- **Problem statement**: Return only the tail of the data below, word for word: the line with "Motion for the" and each line after it through the final one.

- **Data**:
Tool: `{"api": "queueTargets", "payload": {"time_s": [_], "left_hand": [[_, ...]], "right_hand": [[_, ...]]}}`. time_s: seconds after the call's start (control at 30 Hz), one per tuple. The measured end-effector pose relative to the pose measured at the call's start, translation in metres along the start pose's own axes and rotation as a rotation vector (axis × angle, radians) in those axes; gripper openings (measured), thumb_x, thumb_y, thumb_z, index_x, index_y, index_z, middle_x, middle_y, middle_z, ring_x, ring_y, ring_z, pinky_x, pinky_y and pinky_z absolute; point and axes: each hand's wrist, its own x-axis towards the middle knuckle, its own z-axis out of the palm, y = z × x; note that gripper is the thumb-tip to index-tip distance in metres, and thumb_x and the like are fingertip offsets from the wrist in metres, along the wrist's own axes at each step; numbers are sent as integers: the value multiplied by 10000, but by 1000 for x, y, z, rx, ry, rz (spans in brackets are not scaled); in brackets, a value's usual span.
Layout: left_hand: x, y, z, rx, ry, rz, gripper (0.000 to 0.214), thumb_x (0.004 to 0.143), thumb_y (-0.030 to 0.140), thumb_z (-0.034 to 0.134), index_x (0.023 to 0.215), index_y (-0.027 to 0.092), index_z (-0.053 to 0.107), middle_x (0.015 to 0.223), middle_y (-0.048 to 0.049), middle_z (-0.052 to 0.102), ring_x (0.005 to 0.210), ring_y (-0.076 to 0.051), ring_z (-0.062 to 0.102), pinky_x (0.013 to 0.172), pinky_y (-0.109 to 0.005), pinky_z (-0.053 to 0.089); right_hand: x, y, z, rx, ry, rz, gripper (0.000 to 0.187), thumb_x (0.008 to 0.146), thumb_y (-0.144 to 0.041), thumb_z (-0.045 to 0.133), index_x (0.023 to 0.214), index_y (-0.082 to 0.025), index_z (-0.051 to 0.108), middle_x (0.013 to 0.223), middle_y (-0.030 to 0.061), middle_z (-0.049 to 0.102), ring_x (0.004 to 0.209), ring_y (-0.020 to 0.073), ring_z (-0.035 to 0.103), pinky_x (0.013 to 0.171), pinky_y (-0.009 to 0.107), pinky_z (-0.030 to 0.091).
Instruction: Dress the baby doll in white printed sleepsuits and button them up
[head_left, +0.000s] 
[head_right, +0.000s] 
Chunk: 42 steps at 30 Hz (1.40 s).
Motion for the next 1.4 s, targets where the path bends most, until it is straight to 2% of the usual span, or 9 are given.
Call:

- **Reply**:
Motion for the next 1.4 s, targets where the path bends most, until it is straight to 2% of the usual span, or 9 are given.
Call:

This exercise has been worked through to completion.